Antarctic Legislation

A leading Chinese international maritime law expert recently called for exigent legislation to promote and safeguard China’s increasing activities and growing interests in Antarctica, particularly as they relate to scientific research, tourism, and environmental protection. China spends more than any other Antarctic state on infrastructure such as bases and icebreakers. Beijing maintains three bases (Great Wall, Zhongshan, and Kunlun) on the southernmost continent. Chinese polar research icebreakers make annual scientific research expeditions and periodic re-supply trips to those bases. And last year, the number of Chinese tourists to Antarctica grew to 5,300 from just 100 13 years ago. Altogether, the expanding presence, operations, and activities are embraced by Beijing as ways and means to build the necessary physical fundamentals for China’s evolving Antarctic resource and governance rights.

The legislative clarion call is not new. Beijing has been deliberately and incrementally paving the way for Antarctic legislation with government-sponsored studies dating back to the 1990s. A draft law has been listed on the Standing Committee of the National People’s Congress’ (NPC) legislative agenda since last year, while the State Oceanic Administration (SOA) – the principal governmental body overseeing Antarctic issues – has drafted departmental rules to regulate Chinese activities on the continent since 2007. The latest of these rules – Environmental Protection Regulation on Activities in Antarctica – was issued last February.
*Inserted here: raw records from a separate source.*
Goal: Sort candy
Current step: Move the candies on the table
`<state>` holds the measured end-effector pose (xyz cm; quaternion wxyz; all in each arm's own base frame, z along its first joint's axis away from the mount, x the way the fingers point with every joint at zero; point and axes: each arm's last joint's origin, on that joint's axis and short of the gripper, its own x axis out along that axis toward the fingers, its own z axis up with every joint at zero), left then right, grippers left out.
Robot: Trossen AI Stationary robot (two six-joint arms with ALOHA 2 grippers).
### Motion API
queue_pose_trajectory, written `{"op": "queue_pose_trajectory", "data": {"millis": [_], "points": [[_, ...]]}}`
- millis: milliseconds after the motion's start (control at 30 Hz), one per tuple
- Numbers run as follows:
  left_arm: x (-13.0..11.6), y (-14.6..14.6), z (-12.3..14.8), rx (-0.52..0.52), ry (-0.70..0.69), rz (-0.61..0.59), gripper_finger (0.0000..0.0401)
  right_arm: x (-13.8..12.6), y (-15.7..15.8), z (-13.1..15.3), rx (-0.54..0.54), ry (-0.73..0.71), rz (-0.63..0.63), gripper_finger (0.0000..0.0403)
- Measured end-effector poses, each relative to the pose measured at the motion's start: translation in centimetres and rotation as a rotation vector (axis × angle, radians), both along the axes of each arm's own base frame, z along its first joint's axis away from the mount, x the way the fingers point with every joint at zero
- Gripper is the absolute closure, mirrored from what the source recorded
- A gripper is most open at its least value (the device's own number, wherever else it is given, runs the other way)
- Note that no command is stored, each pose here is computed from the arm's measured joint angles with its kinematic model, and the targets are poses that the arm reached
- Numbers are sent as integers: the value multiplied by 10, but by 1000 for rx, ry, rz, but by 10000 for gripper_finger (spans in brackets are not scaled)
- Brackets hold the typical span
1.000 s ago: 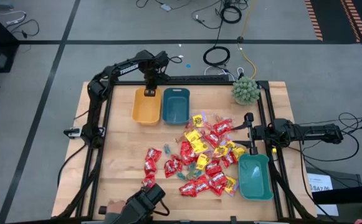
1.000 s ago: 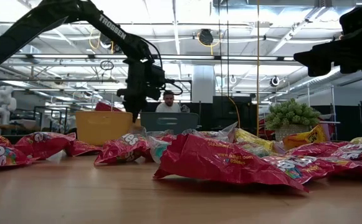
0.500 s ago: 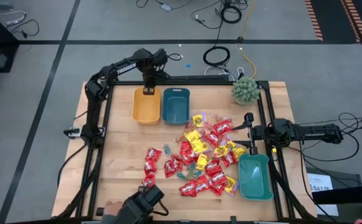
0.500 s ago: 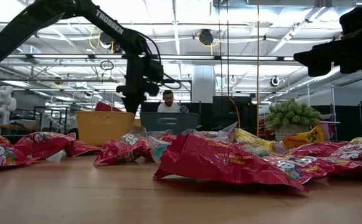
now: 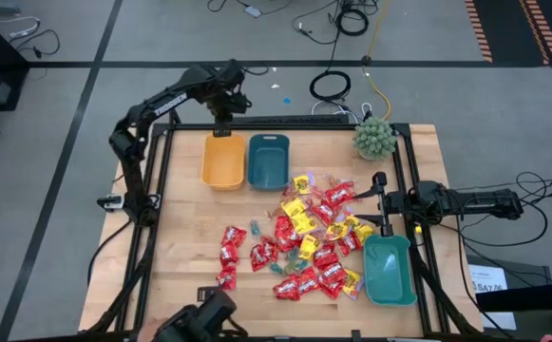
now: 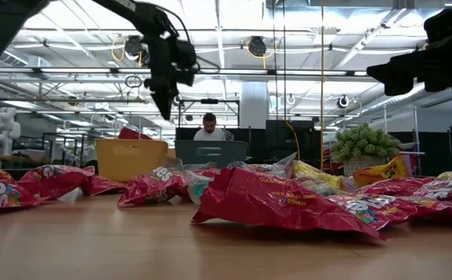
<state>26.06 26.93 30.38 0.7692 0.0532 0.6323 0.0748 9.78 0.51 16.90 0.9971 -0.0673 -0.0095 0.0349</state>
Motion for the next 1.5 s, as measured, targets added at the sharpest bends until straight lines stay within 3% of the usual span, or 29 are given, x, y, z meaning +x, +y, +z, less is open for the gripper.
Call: {"op": "queue_pose_trajectory", "data": {"millis": [300, 500, 633, 800, 1233, 1500], "points": [[-9, -14, 51, 129, -268, 213, 353, 0, 0, 0, 0, 0, 0, 161], [-13, -39, 69, 66, -333, 355, 353, 0, 0, 0, 0, 1, 0, 161], [-14, -63, 72, -32, -325, 354, 353, 0, 0, 0, 0, 0, 0, 161], [-13, -99, 59, -186, -438, 294, 353, 0, 0, 0, 0, 0, 0, 161], [-64, -216, -22, -246, -725, 479, 353, 0, 0, 0, -36, -3, -1, 161], [-89, -245, -34, -289, -788, 513, 353, 0, 0, 0, 19, 1, 0, 161]]}}
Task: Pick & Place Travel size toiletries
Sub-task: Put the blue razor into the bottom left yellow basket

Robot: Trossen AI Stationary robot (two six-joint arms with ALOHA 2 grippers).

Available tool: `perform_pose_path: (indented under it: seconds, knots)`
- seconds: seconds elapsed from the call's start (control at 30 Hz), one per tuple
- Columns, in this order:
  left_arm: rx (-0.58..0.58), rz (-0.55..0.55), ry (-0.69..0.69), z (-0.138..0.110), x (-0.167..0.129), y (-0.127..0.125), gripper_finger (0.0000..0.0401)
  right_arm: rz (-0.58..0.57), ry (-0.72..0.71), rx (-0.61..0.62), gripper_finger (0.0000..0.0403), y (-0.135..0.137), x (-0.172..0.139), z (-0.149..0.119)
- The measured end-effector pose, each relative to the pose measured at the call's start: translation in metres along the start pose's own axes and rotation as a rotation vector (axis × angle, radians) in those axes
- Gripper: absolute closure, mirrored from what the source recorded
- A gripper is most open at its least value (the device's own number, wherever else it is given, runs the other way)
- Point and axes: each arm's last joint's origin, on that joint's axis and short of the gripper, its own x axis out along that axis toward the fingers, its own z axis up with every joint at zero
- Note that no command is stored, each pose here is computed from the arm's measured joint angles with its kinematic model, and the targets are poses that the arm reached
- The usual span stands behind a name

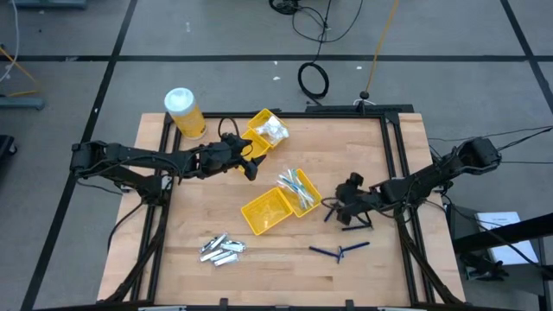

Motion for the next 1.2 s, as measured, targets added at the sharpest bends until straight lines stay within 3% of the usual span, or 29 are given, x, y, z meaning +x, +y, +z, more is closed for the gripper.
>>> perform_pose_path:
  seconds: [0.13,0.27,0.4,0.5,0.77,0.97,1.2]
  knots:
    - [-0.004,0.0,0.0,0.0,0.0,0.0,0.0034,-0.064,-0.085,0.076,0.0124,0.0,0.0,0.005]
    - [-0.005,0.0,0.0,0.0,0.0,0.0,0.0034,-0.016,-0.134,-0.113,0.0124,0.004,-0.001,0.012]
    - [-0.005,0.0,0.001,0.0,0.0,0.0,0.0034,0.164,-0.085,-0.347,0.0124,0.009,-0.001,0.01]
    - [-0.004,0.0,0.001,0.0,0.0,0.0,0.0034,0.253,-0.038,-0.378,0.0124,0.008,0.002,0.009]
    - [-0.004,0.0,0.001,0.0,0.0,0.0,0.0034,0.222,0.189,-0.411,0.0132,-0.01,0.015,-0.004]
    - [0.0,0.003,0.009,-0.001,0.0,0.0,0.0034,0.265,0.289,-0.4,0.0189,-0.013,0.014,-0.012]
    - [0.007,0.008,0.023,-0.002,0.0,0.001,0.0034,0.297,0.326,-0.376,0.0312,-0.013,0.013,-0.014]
Contained therein, Beijing benevolently asserts that “with these rules, the SOA has been organizing activities in the southernmost continent in strict accordance with the Antarctic Treaty and the Protocol on Environmental Protection of the Antarctic Treaty, which provides comprehensive protection for the Antarctic environment.” In other words, a law with specific criminal and civil liabilities is urgently needed to keep visitors from unlawful actions, which may damage the fragile Antarctic eco-system.

Beijing’s actions in Antarctica should be linked and taken in context with other actions in the Arctic. For years, China has pushed to be designated a member of the Arctic Council, whose membership is restricted to nations bordering the Arctic. In 2013, Beijing finally gained observer status, and continues to seek membership to the very exclusive and potentially lucrative club.

On January 26, Beijing followed up last year’s policy paper “Vision for Maritime Cooperation Under the Belt and Road Initiative (BRI)” that outlined its ambitious plan to advance its developing global sea corridors (blue economic passages connected to the greater Belt and Road network) – with its first white paper on the Arctic. The white paper boldly proclaimed China’s strategic intent to actively partake in Arctic activities as a “near-Arctic state.”Activities include but are not limited to the development of Arctic shipping routes (Polar Silk Road); exploration for and exploitation of oil, gas, mineral, and other natural resources; utilization and conservation of fisheries; and promotion of Arctic tourism. Of note, there is no legal or international definition of “near-Arctic state.” China is the sole originator of the term. Beijing is clearly attempting to inject itself into the substance of Arctic dialogue and convince others to accept the self-aggrandizing and self-serving term.      

On March 17, Beijing announced the building of its first polar expedition cruise ship, as China looks to extend the BRI into the Arctic through shipping lanes opened up by global warming. Beijing and Helsinki have agreed to build a double-acting polar research vessel equipped with icebreaking capabilities, usable while the vessel is moving forward and backward. The new vessel is expected to be built in the Shanghai Shipyard later this year.

Greenland is actively courting Chinese investors to help expand three extant airports, raising concerns in Copenhagen. Chinese interest in Greenland comes after Beijing in late January laid out its strategic plan to establish the Polar Silk Road by developing shipping lanes and promoting infrastructure in the Arctic.

Working with Moscow, Beijing is now exporting liquefied natural gas using the Northern Sea Route through Arctic waters and has stepped up monitoring of oceanographic conditions in the Far North from Svalbard, a Norwegian island that is open to international scientific research.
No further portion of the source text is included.